Sejak Komisi Pemilihan Umum (KPU) mengumumkan 34 parpol yang lolos seleksi faktual dan berhak mengikuti Pemilu 2009, wajah perpolitikan nasional kembali bersemangat.

Ada semangat demokrasi yang terpancar, ada cita-cita besar yang ingin diraih masing-masing parpol, tapi dibalik itu semua, juga ada pesimisme yang tercermin dari jumlah golput yang berdasarkan hasil-hasil survai lumayan besar, yakni mencapai 40%. Mereka yang memilih golput motivasinya pun bervariasi, dari yang masa bodoh, kecewa, sampai yang sadar dan faham benar bahwa harus bersikap golput.

Ke-34 parpol kontestan Pemilu 2009 tentu akan menjual kecap guna mendulang suara pemilih, ada yang jualannya mirip, tapi tak jarang ada yang kontradiktif. Sudah bisa diduga, ke-34 parpol nanti ada yang menjual isu nasionalisme, pluralisme, agama, krisis ekonomi, penyelamatan bangsa, penanggulangan krisis BBM dan mafia perminyakan, solusi utang dalam dan luar negeri, hingga isu-isu rasial. Yang jelas, mereka akan memberi cap jualannya sebagai 'kecap nomor satu'.

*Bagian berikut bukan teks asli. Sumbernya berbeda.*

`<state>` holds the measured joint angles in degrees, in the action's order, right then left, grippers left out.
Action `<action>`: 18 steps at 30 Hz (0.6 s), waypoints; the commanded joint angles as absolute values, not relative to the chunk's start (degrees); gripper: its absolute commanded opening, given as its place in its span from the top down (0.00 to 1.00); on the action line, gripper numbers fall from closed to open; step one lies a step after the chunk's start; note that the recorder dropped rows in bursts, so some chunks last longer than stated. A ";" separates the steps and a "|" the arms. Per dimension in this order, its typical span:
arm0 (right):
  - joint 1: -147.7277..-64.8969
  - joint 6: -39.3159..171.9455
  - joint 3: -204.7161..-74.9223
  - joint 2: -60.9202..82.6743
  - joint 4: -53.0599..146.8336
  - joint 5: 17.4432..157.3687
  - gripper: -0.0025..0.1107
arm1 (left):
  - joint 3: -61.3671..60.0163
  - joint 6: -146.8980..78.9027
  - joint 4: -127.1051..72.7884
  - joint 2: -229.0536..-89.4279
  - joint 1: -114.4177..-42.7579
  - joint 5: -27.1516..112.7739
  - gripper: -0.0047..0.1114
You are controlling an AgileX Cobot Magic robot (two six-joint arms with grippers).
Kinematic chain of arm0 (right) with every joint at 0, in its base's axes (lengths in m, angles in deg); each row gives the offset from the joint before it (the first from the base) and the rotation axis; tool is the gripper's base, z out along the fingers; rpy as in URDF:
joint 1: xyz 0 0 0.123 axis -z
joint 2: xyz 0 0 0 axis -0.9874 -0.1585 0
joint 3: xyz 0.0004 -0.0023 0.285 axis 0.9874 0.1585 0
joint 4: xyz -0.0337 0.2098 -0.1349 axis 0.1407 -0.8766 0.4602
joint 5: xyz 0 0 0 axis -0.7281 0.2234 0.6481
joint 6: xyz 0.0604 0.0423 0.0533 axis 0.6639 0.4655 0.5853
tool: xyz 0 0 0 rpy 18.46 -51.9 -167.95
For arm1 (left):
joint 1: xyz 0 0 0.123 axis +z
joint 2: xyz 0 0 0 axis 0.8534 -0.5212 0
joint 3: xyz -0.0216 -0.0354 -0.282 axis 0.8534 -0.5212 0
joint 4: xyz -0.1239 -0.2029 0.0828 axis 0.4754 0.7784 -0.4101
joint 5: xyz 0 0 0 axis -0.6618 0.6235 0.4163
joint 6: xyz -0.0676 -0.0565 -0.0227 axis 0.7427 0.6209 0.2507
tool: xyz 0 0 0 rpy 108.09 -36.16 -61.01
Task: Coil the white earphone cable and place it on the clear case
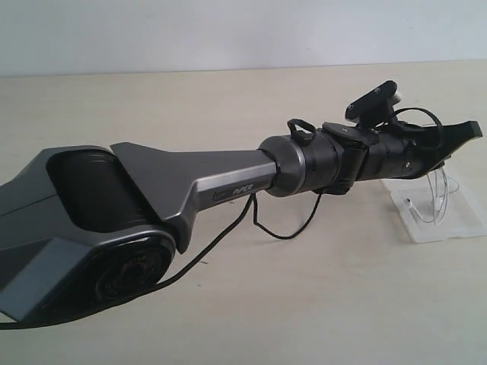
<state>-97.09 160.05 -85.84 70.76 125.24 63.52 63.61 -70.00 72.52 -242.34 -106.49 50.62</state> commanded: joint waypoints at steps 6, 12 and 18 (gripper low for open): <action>-96.86 159.64 -85.62 70.96 124.93 63.33 0.98 | 64.10 -71.72 72.79 -241.99 -106.55 49.96 0.56; -96.86 159.64 -85.62 70.96 124.93 63.33 0.98 | 64.23 -73.43 72.79 -241.99 -106.55 48.79 0.50; -96.86 159.64 -85.62 70.96 124.93 63.33 0.98 | 64.23 -76.16 72.79 -241.99 -106.43 48.48 0.50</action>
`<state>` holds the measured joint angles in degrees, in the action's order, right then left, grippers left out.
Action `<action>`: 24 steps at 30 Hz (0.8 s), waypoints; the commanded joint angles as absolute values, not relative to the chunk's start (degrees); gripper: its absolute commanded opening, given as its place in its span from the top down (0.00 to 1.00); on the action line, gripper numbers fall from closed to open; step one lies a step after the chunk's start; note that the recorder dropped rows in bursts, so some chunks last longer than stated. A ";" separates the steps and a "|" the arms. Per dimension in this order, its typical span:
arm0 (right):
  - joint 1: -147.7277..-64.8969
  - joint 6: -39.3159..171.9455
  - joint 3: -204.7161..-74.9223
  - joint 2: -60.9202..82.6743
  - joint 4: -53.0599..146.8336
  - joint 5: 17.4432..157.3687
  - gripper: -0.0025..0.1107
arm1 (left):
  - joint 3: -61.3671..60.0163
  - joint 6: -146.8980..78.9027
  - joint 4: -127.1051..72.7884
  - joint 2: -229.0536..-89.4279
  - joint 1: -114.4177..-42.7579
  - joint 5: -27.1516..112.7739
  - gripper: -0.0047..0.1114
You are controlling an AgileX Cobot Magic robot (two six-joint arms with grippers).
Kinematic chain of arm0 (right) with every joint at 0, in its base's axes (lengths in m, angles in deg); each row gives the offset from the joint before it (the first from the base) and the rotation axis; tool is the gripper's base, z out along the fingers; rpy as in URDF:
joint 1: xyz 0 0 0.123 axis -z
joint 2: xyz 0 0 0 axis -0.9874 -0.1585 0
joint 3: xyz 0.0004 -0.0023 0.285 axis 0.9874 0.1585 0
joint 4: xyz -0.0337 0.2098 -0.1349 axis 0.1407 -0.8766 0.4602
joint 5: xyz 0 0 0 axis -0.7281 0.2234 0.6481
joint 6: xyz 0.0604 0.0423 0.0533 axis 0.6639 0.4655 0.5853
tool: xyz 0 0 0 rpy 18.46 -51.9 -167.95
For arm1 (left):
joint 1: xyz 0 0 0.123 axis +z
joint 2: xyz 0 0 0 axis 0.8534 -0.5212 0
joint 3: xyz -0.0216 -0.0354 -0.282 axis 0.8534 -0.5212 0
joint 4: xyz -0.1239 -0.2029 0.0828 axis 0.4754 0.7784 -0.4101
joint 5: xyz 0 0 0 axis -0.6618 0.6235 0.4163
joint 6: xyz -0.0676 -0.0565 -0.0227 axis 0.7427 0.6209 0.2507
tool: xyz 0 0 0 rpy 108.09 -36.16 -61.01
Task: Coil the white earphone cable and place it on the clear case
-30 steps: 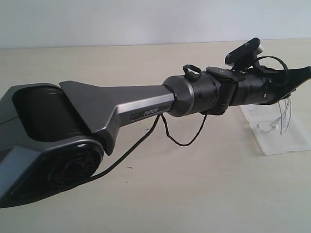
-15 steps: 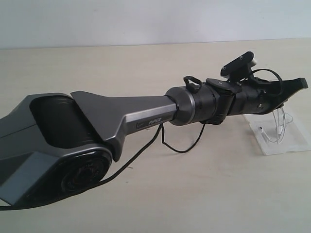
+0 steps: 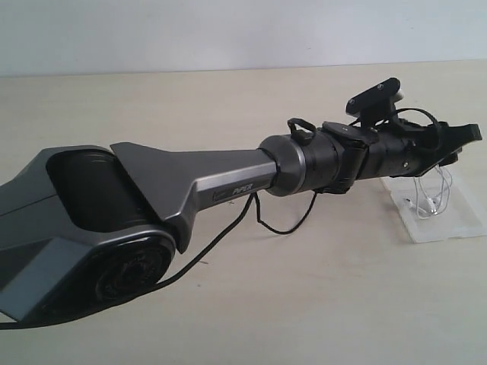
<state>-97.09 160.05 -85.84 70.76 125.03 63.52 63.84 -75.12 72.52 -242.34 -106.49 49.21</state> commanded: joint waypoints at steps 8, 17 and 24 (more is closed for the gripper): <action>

Disisi lain, publik peserta Pemilu 2009 pun memiliki persepsi tersendiri terhadap parpol-parpol yang mirip permen nano-nano. Diantara mereka tentu ada yang firm dan sudah tahu harus memilih yang mana, tapi lebih banyak lagi publik yang bingung karena dari banyaknya parpol ternyata tokohnya yang itu-itu juga. Ada yang 'berganti baju', ada yang pindah parpol, dan ada pula yang asyik ma'syuk tampil flamboyan sebagai calon independen

Lima besar
Di tengah ingar-bingar dan euforia 34 parpol peserta pemilu, awal Juli lalu lembaga survai Indo Barometer pimpinan M. Qodari merilis data yang mengejutkan. Dibandingkan Pemilu 2004, Pemilu 2009 ada banyak perubahan.

Reputasi Partai Golkar yang menduduki peringkat pertama di Pemilu 2004 diambil alih oleh PDIP, lalu disusul Golkar, Partai Demokrat, PKS, PKB. Sementara PPP, PAN, PDS, PBR dan PBB, terpental di lapisan lima besar kedua.

Bandingkan dengan survai yang dilakukan Center for Strategic and International Studies (CSIS). Jika pemilihan umum digelar pada 2008 ini, dalam survei CSIS terekam para pemilih akan menjatuhkan pilihan pada PDI-P (20,3%), lalu Golkar (18,1%), PKS (11,8%), PKB (6,8%), Partai Demokrat (5,2%), Partai Persatuan Pembangunan (2,7%), PAN (1,7%).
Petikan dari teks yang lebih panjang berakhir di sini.